TASK DETAILS:
An exact, complete printout of the listing is wanted, minus its images.
----------------------------------------
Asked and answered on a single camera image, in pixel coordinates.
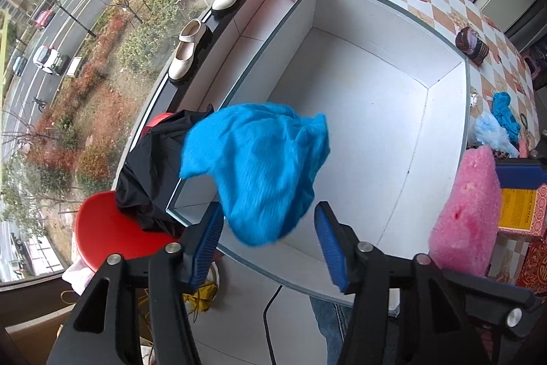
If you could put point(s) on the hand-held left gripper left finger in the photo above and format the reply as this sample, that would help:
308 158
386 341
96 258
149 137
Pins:
205 249

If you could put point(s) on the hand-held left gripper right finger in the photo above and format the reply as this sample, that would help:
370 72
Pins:
331 249

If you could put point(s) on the blue knitted cloth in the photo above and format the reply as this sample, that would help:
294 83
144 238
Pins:
256 168

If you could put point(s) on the white box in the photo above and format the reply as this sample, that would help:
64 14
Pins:
363 100

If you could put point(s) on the light blue fluffy cloth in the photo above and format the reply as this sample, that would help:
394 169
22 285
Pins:
491 134

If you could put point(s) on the yellow plastic bag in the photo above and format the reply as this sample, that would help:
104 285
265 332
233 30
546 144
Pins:
201 296

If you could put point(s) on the person's jeans leg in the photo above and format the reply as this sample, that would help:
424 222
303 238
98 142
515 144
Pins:
333 330

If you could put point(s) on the black cloth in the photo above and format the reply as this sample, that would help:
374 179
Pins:
145 177

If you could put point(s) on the red plastic chair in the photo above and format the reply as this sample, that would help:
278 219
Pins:
111 228

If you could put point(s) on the white towel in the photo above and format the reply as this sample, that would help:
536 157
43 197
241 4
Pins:
77 277

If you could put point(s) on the pink sponge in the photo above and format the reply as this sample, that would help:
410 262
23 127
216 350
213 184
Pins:
466 211

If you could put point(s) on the yellow red box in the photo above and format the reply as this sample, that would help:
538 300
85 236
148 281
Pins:
519 206

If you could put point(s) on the cardboard box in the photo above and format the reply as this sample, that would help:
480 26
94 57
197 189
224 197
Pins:
34 339

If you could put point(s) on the red patterned box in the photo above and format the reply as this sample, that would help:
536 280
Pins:
534 266

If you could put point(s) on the teal blue cloth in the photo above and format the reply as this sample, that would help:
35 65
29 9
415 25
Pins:
504 112

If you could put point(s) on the white car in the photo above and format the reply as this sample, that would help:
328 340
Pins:
49 59

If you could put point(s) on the checkered printed tablecloth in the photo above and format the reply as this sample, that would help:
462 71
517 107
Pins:
410 6

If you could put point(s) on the red car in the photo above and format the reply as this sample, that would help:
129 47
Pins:
42 18

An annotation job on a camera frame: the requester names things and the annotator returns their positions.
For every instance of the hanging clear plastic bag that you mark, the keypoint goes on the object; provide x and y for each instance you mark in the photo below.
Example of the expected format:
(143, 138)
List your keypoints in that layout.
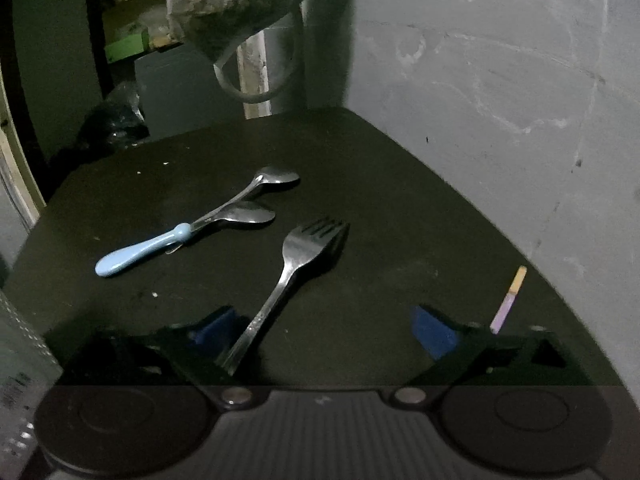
----------------------------------------
RESULT OF THE TASK:
Asked and answered on a single camera image, in pixel coordinates.
If you could put point(s) on the hand-held left gripper left finger in the photo above and format the reply as this sample, that would help:
308 158
386 341
96 258
149 137
Pins:
205 249

If you could put point(s) on the hand-held left gripper right finger in the photo above and format the reply as this sample, that would help:
370 72
Pins:
331 249

If you could put point(s) on the blue knitted cloth in the photo above and format the reply as this sample, that would help:
294 83
144 238
Pins:
256 168

If you could put point(s) on the white box in the photo above and format the reply as this sample, that would help:
64 14
Pins:
363 100

If you could put point(s) on the light blue fluffy cloth in the photo above and format the reply as this sample, that would help:
394 169
22 285
Pins:
491 134

If you could put point(s) on the yellow plastic bag in the photo above and format the reply as this sample, that would help:
104 285
265 332
233 30
546 144
Pins:
201 296

If you could put point(s) on the person's jeans leg in the photo above and format the reply as this sample, that would help:
424 222
303 238
98 142
515 144
Pins:
333 330

If you could put point(s) on the black cloth in the photo above and format the reply as this sample, that would help:
374 179
Pins:
145 177

If you could put point(s) on the red plastic chair in the photo above and format the reply as this sample, that would help:
278 219
Pins:
111 228

If you could put point(s) on the white towel in the photo above and format the reply as this sample, that would help:
536 157
43 197
241 4
Pins:
77 277

If you could put point(s) on the pink sponge in the photo above and format the reply as this sample, that would help:
410 262
23 127
216 350
213 184
Pins:
466 211

If you could put point(s) on the yellow red box in the photo above and format the reply as this sample, that would help:
538 300
85 236
148 281
Pins:
519 206

If you could put point(s) on the cardboard box in the photo above and format the reply as this sample, that would help:
480 26
94 57
197 189
224 197
Pins:
34 339

If you could put point(s) on the red patterned box in the photo above and format the reply as this sample, that would help:
536 280
Pins:
534 266

If you could put point(s) on the teal blue cloth in the photo above and format the reply as this sample, that would help:
35 65
29 9
415 25
Pins:
504 112

If you could put point(s) on the white car in the photo above and format the reply as this sample, that would help:
328 340
Pins:
49 59

If you could put point(s) on the checkered printed tablecloth in the photo above and format the reply as this sample, that would help:
462 71
517 107
Pins:
410 6

If you could put point(s) on the red car in the photo above and format the reply as this sample, that would help:
129 47
Pins:
42 18

An annotation job on a camera frame: the requester names things and the annotator returns their positions.
For every instance of the hanging clear plastic bag that you mark, the keypoint goes on the object; provide x and y for each instance you mark in the photo below.
Example of the expected format:
(143, 138)
List your keypoints in that layout.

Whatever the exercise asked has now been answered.